- Directions for this task -
When you reach the line containing "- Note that" in the entries below, start writing out each line exactly, and stop after the line containing "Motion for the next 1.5".

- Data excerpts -

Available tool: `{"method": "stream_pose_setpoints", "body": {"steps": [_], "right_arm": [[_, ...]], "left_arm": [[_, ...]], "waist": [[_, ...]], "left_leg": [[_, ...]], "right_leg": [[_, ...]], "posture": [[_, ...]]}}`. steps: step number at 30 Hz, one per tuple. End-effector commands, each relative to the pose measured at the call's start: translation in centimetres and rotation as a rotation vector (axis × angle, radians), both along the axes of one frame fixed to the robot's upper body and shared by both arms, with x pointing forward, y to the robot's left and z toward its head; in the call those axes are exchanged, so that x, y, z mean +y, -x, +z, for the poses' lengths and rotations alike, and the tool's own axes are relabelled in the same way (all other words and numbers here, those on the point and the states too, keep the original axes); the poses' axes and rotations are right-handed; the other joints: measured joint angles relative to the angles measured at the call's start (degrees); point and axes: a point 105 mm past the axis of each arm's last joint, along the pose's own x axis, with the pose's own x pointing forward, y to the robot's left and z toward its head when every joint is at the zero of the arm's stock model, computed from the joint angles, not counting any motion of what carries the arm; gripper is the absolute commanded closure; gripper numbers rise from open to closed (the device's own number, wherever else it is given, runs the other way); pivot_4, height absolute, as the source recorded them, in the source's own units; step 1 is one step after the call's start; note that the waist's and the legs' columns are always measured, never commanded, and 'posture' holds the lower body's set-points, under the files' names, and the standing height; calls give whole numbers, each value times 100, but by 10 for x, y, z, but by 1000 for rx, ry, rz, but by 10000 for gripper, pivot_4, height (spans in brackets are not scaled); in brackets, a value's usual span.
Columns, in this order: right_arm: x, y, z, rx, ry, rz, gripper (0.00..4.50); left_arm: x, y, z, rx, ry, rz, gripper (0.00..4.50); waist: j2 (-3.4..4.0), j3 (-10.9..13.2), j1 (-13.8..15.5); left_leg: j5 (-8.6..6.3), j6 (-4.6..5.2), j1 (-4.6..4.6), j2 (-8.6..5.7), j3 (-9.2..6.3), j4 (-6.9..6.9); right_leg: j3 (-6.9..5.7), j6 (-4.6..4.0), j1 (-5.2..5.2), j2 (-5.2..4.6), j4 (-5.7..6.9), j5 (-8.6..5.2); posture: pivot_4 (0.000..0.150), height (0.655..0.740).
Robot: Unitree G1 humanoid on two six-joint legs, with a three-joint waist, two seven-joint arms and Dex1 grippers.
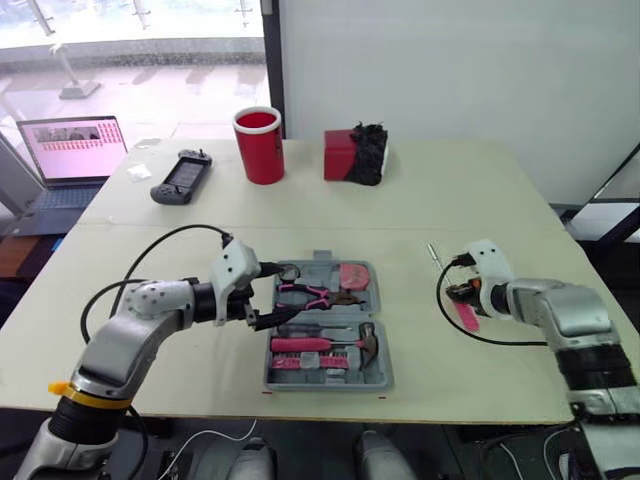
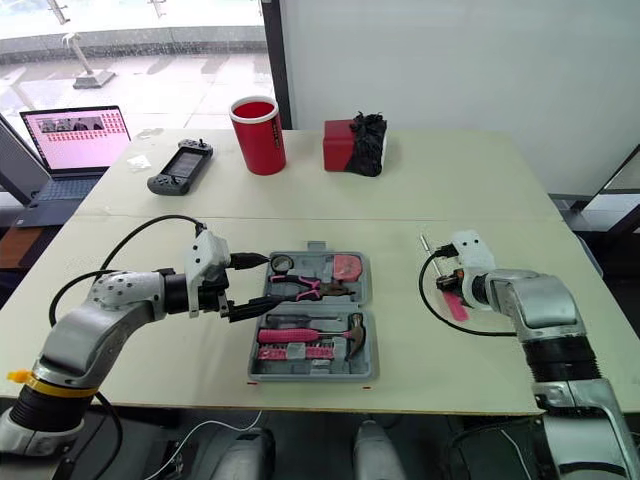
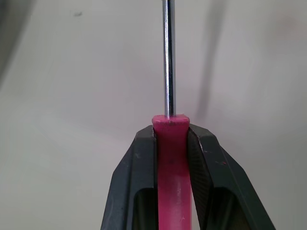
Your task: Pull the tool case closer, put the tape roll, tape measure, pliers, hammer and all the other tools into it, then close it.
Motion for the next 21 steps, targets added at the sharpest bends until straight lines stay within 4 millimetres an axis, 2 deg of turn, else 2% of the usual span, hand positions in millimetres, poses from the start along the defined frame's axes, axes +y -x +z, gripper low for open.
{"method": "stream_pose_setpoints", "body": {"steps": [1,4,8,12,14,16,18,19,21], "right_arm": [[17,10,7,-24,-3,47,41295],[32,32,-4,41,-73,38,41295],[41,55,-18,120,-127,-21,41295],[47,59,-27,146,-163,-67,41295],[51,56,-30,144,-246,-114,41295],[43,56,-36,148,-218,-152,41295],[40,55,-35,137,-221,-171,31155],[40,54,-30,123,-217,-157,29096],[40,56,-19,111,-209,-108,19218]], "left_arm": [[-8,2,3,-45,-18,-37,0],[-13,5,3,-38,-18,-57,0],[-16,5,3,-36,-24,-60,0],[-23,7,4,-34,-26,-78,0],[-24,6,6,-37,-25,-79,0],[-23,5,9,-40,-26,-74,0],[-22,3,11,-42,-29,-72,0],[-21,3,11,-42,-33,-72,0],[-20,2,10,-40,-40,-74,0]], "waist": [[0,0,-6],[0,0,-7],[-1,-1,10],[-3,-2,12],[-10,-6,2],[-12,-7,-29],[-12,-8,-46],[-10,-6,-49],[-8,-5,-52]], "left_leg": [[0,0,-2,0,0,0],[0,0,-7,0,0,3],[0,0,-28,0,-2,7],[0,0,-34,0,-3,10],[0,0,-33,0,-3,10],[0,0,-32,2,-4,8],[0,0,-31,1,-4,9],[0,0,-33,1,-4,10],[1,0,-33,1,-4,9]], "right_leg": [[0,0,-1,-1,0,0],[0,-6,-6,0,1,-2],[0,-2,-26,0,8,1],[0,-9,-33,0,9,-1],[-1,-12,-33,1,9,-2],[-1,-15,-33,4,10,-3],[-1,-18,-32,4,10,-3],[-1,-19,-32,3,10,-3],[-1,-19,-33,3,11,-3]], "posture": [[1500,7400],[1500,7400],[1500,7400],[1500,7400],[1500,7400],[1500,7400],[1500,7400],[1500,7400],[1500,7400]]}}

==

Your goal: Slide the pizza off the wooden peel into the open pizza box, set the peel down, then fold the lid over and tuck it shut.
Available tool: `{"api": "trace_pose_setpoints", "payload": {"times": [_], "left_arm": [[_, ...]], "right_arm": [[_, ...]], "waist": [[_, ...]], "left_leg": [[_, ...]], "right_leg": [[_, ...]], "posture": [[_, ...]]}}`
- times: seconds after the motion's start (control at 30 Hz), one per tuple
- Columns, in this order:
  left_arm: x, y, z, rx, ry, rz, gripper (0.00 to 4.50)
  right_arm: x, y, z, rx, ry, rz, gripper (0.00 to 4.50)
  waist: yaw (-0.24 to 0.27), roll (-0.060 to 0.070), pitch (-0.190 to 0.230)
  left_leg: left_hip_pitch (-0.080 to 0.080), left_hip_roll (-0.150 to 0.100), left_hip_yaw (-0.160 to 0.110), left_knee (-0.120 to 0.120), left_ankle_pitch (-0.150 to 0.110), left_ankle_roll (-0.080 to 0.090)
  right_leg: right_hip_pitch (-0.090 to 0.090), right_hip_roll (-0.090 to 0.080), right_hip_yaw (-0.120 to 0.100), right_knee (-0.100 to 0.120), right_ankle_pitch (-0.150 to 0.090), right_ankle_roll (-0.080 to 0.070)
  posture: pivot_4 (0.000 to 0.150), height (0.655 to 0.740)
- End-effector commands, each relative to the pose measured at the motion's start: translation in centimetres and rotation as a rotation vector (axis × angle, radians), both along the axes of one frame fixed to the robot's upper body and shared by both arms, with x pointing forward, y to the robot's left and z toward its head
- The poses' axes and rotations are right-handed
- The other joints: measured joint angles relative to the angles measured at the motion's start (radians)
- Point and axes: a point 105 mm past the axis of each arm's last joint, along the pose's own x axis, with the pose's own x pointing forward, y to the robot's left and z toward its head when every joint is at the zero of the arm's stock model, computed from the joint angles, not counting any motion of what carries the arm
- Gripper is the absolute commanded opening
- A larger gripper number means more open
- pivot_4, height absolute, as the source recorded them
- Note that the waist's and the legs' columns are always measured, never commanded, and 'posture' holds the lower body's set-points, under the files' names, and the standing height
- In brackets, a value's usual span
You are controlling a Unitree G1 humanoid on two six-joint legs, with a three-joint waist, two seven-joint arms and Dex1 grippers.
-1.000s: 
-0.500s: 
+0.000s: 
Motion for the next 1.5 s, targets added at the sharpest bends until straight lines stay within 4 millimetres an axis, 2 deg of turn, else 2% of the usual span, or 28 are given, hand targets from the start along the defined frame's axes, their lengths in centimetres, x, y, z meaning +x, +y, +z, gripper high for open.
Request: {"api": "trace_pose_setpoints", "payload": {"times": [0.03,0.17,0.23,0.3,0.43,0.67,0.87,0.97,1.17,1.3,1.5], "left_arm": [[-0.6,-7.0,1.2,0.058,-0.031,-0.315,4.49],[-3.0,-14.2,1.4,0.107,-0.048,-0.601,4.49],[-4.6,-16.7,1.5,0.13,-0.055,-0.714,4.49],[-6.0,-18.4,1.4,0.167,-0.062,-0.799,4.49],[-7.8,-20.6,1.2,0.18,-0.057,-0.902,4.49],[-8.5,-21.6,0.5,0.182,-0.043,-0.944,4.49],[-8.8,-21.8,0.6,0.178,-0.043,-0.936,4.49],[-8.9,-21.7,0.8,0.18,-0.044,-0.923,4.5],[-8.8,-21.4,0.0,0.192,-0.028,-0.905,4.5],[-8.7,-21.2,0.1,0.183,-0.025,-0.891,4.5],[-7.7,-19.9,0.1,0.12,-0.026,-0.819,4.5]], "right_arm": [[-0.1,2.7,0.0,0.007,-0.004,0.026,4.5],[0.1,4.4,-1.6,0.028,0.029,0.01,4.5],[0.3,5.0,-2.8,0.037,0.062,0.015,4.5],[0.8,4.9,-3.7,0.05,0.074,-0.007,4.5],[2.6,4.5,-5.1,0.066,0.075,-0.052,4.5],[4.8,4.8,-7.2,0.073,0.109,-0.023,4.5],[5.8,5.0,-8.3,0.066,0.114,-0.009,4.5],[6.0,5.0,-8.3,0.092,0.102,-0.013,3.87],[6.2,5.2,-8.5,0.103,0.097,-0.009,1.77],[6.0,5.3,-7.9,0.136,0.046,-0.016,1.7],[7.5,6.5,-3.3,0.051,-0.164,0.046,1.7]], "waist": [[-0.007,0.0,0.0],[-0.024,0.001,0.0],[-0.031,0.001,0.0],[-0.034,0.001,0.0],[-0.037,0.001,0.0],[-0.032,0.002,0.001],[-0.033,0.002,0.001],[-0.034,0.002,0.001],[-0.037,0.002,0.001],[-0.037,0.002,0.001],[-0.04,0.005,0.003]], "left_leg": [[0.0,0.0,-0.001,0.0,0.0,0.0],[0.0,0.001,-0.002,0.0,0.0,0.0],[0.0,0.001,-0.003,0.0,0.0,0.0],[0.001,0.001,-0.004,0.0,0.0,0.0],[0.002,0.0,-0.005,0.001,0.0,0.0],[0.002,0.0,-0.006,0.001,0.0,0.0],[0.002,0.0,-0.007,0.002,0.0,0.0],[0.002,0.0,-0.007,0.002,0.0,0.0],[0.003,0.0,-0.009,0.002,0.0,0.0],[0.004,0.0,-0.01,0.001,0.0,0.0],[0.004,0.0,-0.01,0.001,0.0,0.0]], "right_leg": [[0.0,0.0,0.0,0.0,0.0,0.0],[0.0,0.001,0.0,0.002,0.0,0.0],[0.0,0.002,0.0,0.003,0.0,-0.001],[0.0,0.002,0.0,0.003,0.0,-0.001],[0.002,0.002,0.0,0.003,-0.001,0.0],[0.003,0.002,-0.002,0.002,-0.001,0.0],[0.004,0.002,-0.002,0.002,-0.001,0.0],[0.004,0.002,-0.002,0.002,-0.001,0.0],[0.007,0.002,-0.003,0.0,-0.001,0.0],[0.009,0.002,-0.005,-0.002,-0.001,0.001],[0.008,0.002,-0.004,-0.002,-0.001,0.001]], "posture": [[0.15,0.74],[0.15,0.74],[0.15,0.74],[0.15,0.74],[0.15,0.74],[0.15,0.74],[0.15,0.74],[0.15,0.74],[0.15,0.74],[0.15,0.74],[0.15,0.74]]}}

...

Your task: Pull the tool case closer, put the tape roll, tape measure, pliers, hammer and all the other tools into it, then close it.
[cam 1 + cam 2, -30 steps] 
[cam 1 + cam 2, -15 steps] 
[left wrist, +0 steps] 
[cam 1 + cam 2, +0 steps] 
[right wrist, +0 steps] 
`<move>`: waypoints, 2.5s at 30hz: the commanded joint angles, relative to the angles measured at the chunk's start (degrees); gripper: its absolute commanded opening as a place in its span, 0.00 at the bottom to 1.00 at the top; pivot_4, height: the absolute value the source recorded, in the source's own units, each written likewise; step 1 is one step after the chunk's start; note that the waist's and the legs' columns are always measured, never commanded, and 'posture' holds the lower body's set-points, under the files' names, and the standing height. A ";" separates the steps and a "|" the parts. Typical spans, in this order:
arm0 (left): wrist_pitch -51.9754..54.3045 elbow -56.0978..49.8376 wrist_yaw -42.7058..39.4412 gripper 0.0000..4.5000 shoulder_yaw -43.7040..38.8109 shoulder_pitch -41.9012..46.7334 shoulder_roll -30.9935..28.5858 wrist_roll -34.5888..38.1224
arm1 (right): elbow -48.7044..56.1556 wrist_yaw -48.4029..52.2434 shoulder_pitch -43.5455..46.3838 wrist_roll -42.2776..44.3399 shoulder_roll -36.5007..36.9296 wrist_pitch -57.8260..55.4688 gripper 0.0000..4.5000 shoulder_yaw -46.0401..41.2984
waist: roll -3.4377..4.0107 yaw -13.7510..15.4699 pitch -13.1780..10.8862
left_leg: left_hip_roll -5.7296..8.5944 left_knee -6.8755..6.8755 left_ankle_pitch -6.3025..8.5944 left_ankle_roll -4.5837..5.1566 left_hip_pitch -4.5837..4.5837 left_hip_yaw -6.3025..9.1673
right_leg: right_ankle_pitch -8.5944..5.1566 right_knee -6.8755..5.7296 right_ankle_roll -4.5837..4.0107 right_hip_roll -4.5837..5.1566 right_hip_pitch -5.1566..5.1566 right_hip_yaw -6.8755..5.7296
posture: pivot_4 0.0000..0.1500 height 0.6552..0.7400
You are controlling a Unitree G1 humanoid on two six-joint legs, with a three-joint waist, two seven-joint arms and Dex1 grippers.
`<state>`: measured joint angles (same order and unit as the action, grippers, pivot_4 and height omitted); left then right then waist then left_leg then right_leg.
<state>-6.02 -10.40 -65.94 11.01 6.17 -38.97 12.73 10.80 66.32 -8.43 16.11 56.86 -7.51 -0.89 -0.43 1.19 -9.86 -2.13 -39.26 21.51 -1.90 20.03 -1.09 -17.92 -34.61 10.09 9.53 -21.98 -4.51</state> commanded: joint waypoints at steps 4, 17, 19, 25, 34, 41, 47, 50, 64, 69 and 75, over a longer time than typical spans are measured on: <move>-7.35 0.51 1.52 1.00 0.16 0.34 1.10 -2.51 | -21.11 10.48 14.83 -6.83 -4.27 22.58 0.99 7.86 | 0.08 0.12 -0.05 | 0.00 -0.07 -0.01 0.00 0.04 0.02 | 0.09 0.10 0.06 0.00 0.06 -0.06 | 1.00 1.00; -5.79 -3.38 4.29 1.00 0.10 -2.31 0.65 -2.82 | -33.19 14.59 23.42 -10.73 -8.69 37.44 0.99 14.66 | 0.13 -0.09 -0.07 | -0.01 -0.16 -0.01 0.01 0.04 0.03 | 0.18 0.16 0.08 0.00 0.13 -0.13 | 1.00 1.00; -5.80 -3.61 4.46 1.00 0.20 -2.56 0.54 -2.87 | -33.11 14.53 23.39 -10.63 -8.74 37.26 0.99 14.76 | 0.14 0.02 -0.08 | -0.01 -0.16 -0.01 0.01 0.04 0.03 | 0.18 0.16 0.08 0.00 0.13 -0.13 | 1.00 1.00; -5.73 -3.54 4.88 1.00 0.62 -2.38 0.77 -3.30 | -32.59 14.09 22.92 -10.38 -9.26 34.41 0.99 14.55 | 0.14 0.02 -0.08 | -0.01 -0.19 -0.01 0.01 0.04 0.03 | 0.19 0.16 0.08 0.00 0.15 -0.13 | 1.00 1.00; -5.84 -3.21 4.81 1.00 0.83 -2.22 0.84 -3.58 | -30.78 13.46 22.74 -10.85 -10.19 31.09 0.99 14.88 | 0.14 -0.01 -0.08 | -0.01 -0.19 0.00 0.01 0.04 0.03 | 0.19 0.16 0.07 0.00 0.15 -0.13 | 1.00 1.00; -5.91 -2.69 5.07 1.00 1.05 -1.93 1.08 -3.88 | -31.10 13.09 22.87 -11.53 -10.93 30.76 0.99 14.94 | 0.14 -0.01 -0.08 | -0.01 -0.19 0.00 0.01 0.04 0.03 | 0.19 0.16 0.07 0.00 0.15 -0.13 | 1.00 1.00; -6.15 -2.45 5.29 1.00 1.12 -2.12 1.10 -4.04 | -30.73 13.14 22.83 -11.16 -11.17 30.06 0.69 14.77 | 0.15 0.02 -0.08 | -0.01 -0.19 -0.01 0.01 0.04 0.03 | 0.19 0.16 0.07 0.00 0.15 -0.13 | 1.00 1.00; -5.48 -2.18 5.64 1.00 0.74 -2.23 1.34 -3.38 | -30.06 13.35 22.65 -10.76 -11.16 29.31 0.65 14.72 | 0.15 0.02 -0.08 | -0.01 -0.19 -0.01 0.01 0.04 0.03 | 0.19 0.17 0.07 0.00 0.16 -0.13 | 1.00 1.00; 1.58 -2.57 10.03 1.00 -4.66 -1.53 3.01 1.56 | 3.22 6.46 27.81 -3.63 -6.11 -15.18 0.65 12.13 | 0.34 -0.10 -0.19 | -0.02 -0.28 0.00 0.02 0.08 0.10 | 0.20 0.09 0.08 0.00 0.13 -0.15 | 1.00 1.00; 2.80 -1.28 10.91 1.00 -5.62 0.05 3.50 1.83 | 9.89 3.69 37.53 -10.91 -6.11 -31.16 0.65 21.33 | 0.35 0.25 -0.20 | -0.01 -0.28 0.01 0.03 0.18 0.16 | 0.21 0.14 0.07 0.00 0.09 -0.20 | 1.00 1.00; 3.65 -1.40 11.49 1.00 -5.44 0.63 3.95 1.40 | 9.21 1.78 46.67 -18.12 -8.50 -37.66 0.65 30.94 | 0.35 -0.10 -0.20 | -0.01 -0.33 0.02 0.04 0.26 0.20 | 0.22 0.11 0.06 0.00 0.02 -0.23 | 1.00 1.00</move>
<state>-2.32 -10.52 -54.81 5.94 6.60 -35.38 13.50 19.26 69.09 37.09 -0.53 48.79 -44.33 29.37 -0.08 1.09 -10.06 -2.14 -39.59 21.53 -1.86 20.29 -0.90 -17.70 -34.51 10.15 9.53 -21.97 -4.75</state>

- Output for this task -
- Note that the waist's and the legs' columns are always measured, never commanded, and 'posture' holds the lower body's set-points, under the files' names, and the standing height
- In brackets, a value's usual span
You are controlling a Unitree G1 humanoid on two six-joint legs, with a three-joint waist, two seven-joint arms and Dex1 grippers.
-1.000s: 
-0.500s: 
+0.000s: 
Motion for the next 1.5 s, targets added at the sharpest bends until straight lines stay within 4 millimetres an axis, 2 deg of turn, else 2% of the usual span, or 28 are given, hand targets from the start along the defined frame's axes, their lengths in centimetres, x, y, z meaning +x, +y, +z, gripper high for open.

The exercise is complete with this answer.